• Problem to work on: A faithful copy of all the data is required; pictures should not be included.

• Input data:
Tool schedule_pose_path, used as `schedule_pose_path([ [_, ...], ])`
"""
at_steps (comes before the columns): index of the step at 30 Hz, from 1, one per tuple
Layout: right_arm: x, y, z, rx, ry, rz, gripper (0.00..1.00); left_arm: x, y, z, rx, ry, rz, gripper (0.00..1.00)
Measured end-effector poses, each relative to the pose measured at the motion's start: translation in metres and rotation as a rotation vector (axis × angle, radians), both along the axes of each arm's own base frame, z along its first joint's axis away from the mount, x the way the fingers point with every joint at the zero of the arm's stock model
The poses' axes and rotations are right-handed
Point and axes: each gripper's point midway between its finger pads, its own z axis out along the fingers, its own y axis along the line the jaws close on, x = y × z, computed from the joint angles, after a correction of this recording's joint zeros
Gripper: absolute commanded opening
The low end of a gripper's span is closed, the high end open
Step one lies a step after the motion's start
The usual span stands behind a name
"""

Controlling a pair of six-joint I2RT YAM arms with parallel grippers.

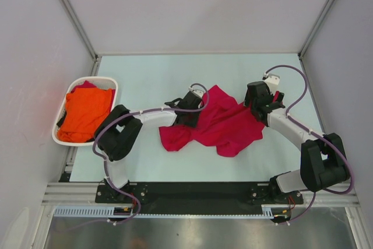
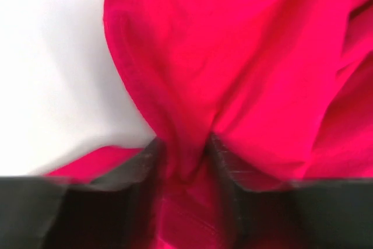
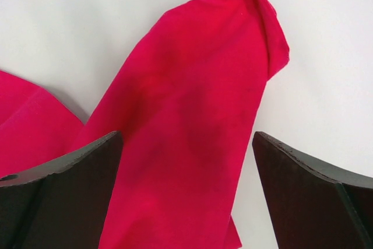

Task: Fold and stack the t-shirts
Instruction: Flatten out the tshirt

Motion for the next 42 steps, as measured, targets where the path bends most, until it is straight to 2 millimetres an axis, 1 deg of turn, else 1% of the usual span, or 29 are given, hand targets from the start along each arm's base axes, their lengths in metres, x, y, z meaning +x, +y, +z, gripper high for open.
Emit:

• Answer for this exercise:
Tool schedule_pose_path, used as `schedule_pose_path([ [_, ...], ])`
"""
at_steps (comes before the columns): index of the step at 30 Hz, from 1, one per tuple
Layout: right_arm: x, y, z, rx, ry, rz, gripper (0.00..1.00); left_arm: x, y, z, rx, ry, rz, gripper (0.00..1.00)
Measured end-effector poses, each relative to the pose measured at the motion's start: translation in metres and rotation as a rotation vector (axis × angle, radians), both along the axes of each arm's own base frame, z along its first joint's axis away from the mount, x the way the fingers point with every joint at the zero of the arm's stock model
The poses' axes and rotations are right-handed
Point and axes: each gripper's point midway between its finger pads, its own z axis out along the fingers, its own y axis along the line the jaws close on, x = y × z, computed from the joint angles, after a correction of this recording's joint zeros
Gripper: absolute commanded opening
The low end of a gripper's span is closed, the high end open
Step one lies a step after the motion's start
The usual span stands behind a name
"""

Controlling a pair of six-joint I2RT YAM arms with parallel grippers.


Task: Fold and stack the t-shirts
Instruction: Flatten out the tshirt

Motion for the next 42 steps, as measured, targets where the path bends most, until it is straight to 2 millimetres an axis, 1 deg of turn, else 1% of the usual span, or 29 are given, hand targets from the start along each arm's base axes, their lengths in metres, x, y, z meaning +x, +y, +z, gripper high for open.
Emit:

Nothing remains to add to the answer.